Go through the material under this sentence. Return every line holding "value".

-------------------------

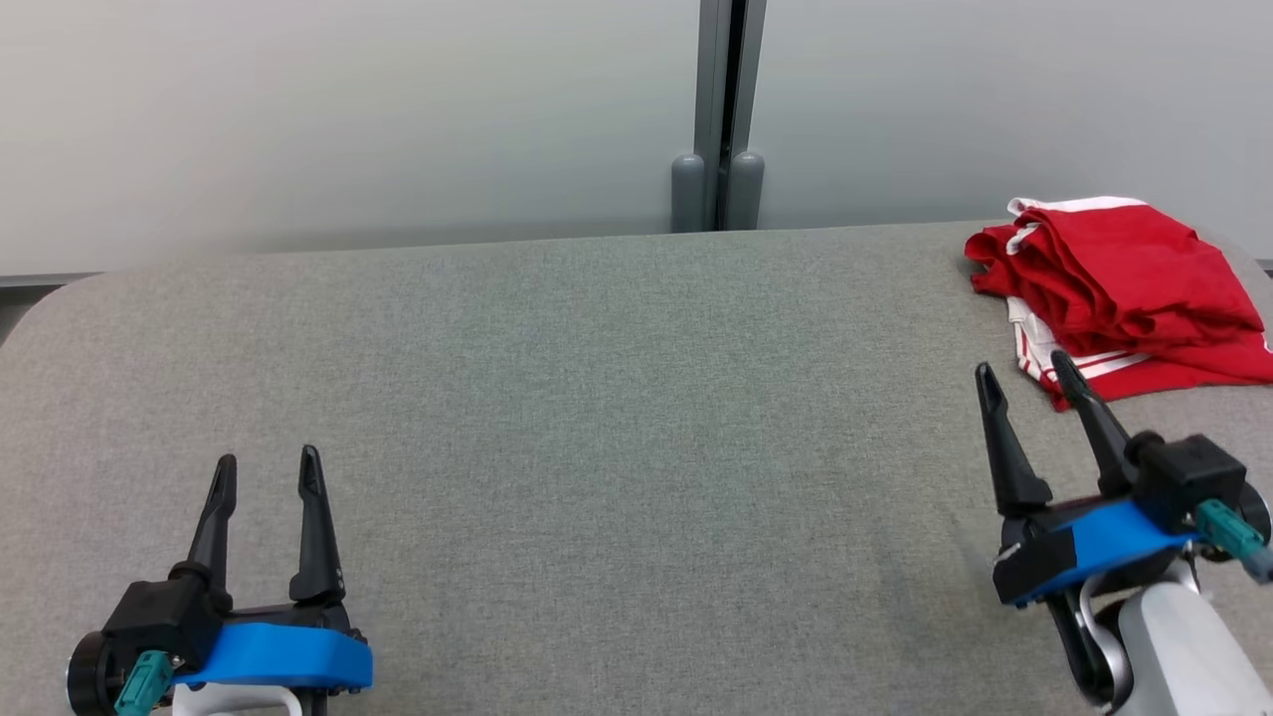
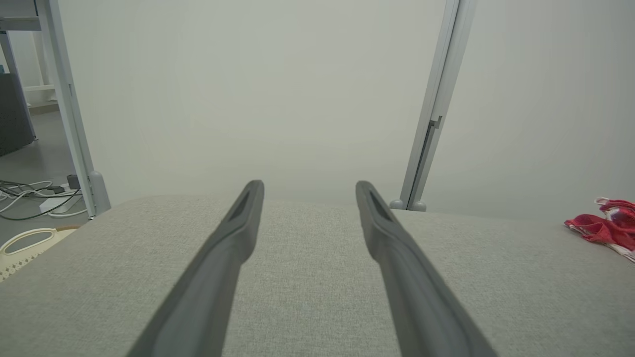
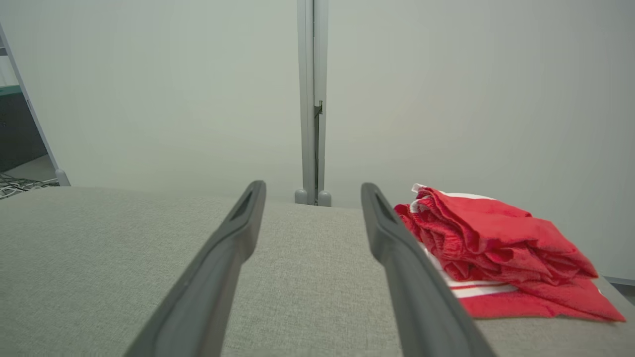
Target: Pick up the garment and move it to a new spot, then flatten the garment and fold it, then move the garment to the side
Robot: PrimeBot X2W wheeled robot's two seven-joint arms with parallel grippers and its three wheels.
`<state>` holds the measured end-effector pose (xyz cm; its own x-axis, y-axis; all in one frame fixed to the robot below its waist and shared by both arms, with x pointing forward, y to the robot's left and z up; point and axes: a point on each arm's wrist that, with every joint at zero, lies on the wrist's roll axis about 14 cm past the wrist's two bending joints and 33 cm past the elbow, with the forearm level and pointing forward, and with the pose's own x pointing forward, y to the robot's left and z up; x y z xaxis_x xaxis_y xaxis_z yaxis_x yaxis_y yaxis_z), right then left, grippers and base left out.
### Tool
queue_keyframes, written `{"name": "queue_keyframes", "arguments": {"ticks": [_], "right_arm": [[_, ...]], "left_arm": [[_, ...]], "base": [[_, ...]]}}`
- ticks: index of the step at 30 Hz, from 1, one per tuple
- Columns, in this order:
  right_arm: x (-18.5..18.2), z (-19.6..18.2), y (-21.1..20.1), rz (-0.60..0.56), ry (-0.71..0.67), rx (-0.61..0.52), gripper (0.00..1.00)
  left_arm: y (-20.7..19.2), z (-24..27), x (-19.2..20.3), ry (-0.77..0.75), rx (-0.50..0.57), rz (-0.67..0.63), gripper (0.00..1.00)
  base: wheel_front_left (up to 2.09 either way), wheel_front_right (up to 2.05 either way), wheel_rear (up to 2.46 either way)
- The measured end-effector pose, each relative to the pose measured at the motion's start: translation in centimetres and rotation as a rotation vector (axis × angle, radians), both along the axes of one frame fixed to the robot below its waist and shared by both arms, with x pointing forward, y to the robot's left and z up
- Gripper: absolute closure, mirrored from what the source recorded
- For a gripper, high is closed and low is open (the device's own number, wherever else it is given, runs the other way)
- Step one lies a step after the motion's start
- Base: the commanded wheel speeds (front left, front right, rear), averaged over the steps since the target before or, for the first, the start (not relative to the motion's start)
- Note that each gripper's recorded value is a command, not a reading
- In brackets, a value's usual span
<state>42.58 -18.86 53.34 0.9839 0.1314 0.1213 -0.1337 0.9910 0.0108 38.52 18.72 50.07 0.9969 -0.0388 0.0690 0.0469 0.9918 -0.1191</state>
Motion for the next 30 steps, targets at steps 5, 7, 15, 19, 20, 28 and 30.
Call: {"name": "queue_keyframes", "arguments": {"ticks": [5,7,15,19,20,28,30], "right_arm": [[-1.9,-0.7,0.1,-0.025,0.007,0.021,0.00],[-2.3,-0.8,0.0,-0.037,0.009,0.028,0.00],[-4.2,-0.8,-0.6,-0.088,0.020,0.031,0.00],[-4.8,-0.8,-1.1,-0.111,0.026,0.038,0.00],[-4.9,-0.9,-1.2,-0.115,0.030,0.036,0.00],[-5.1,-0.6,-1.1,-0.118,0.025,0.043,0.00],[-5.2,-0.6,-1.0,-0.115,0.026,0.043,0.00]], "left_arm": [[-0.6,0.1,-0.1,-0.002,-0.003,-0.018,0.00],[-0.8,0.0,-0.1,0.000,-0.003,-0.023,0.00],[-1.1,0.0,-0.3,0.002,-0.002,-0.033,0.00],[-1.6,0.1,-0.4,-0.001,-0.003,-0.049,0.00],[-1.7,0.1,-0.4,-0.001,-0.004,-0.052,0.00],[-1.9,0.3,-0.6,-0.008,-0.009,-0.058,0.00],[-1.8,0.4,-0.6,-0.009,-0.009,-0.058,0.00]], "base": [[0.00,0.00,0.00],[0.00,0.00,0.00],[0.00,0.00,0.00],[0.00,0.00,0.00],[0.00,0.00,0.00],[0.00,0.00,0.00],[0.00,0.00,0.00]]}}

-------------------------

#### [REPLY]
- Note that each gripper's recorded value is a command, not a reading
- In brackets, a value's usual span

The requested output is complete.